La Luna se teñirá de rojo: cuándo será el eclipse visible desde Argentina
La noche del 27 de agosto habrá un eclipse lunar parcial visible desde toda Argentina. La Luna quedará cubierta en un 93% durante el máximo.
La Luna se teñirá de rojo: cuándo será el eclipse visible desde Argentina
Agosto tendrá otro espectáculo astronómico que podrá disfrutarse desde la Argentina. Después del eclipse solar del 12 de agosto, llegará el turno de un eclipse lunar parcial durante la noche del jueves 27 y la madrugada del viernes 28. El fenómeno podrá observarse desde todo el país.
El eclipse tendrá una característica particular. Aunque no será total, cerca del 93% del diámetro de la Luna quedará dentro de la parte más oscura de la sombra de la Tierra. En Buenos Aires, el momento de mayor cobertura será a la 1:12 del viernes 28 de agosto. Por la profundidad del eclipse, la Luna podrá adquirir una tonalidad rojiza o anaranjada, lo que popularmente recibe el nombre de “Luna de Sangre”.
El fenómeno comenzará a las 22:23 del jueves 27, cuando se inicie la fase penumbral. A las 23:33, la Luna ingresará en la umbra. El máximo llegará a la 1:12 y la fase parcial terminará a las 2:51. La etapa penumbral finalizará a las 4:01.
La parte más llamativa del eclipse se desarrollará entre poco antes de la medianoche y las primeras horas del viernes.
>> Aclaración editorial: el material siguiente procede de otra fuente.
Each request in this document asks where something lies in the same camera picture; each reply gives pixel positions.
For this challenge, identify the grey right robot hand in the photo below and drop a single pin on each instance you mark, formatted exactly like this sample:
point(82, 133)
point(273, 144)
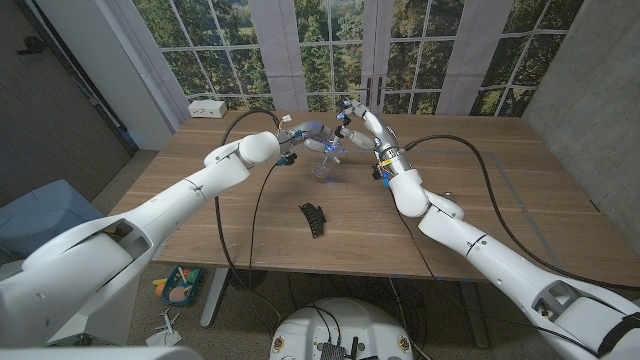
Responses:
point(382, 131)

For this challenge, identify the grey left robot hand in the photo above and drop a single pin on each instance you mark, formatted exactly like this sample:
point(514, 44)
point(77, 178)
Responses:
point(309, 132)

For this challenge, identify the black spray pump with tube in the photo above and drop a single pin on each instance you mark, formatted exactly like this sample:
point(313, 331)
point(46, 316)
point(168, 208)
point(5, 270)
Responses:
point(341, 131)

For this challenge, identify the clear plastic spray bottle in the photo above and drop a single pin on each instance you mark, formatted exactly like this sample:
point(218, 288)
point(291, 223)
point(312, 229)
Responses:
point(320, 169)

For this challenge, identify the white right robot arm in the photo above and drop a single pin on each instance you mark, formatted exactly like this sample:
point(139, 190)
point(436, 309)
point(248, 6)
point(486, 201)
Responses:
point(475, 245)

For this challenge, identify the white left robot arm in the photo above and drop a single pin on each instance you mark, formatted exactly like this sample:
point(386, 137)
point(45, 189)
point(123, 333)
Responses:
point(200, 180)

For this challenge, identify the black hair claw clip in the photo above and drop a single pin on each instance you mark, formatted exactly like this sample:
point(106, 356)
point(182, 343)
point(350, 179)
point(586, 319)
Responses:
point(312, 217)

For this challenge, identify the printed window forest backdrop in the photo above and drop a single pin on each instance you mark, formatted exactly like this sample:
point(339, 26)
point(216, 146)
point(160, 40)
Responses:
point(300, 50)

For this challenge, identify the small clear glass jar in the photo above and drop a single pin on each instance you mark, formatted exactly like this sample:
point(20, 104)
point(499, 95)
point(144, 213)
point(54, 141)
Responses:
point(448, 195)

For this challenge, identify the white power strip box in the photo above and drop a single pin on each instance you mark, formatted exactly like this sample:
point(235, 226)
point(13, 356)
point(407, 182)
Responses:
point(207, 108)

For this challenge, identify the black round floor object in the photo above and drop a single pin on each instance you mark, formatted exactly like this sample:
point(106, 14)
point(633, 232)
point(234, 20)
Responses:
point(247, 278)

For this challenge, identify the white table leg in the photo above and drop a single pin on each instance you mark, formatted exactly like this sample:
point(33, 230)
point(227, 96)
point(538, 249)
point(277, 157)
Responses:
point(215, 297)

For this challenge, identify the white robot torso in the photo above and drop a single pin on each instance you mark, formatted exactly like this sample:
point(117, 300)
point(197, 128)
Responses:
point(342, 325)

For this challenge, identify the teal toy basket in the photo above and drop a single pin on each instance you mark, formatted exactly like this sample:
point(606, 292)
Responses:
point(182, 290)

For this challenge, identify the grey table leg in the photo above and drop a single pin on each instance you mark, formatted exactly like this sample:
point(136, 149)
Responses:
point(472, 312)

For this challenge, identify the white toy airplane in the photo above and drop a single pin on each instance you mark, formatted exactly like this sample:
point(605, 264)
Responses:
point(165, 332)

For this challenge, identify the blue-grey storage bin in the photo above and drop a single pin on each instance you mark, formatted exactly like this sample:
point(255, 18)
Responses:
point(40, 215)

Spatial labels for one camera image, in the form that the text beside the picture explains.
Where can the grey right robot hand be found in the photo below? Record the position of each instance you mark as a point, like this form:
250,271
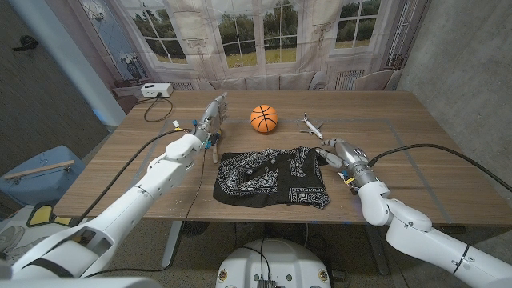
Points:
352,160

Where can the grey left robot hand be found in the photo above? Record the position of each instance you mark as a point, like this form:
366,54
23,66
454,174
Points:
210,120

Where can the black paisley bandana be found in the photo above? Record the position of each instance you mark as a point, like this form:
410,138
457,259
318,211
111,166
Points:
272,180

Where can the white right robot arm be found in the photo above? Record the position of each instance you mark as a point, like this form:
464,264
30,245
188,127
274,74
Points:
416,232

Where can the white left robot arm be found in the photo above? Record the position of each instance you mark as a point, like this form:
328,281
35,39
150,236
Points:
132,204

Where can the colourful wooden maraca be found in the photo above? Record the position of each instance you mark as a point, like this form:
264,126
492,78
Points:
215,154

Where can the white toy plane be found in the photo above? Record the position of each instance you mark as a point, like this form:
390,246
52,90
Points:
312,128

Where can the orange basketball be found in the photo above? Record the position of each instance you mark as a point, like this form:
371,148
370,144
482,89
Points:
264,118

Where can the white power box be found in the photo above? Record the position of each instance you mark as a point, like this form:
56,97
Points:
156,90

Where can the table leg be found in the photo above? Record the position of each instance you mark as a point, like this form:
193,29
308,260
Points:
172,244
377,248

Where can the printed window backdrop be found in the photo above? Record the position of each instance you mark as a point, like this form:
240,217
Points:
260,40

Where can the black round fan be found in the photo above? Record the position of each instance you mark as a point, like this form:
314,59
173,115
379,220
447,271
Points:
194,228

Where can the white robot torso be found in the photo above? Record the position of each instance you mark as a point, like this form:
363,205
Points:
276,264

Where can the pale round column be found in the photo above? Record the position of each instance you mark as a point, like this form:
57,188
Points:
72,60

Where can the yellow and black bag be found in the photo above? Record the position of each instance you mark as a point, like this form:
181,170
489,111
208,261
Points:
40,214

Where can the grey shoe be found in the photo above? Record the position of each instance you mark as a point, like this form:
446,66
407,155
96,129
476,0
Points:
10,238

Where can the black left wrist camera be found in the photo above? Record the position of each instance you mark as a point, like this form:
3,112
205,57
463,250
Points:
213,140
La fase penumbral, en cambio, será más difícil de distinguir porque la Luna apenas perderá parte de su brillo.
Dónde se podrá ver el eclipse en Argentina
La Argentina tendrá buenas condiciones para observar el fenómeno. El Planetario Galileo Galilei confirmó que podrá verse de principio a fin desde todo el territorio nacional. También será visible en América y en distintas regiones de Europa, África y Asia occidental.
En Buenos Aires, la Luna permanecerá a una buena altura sobre el horizonte durante casi todo el eclipse. Cuando ingrese en la umbra estará a casi 60 grados de altura. Por eso, podrá observarse desde balcones, terrazas, patios, plazas y otros espacios abiertos, siempre que el cielo esté despejado.
Durante el eclipse, la Luna podría adquirir tonos rojizos, cobrizos o anaranjados. Esto ocurre porque la atmósfera terrestre desvía parte de la luz solar hacia el satélite y deja pasar con mayor facilidad las tonalidades rojas y anaranjadas. La intensidad del color dependerá de las condiciones de la atmósfera, la humedad, el polvo y otras partículas en suspensión.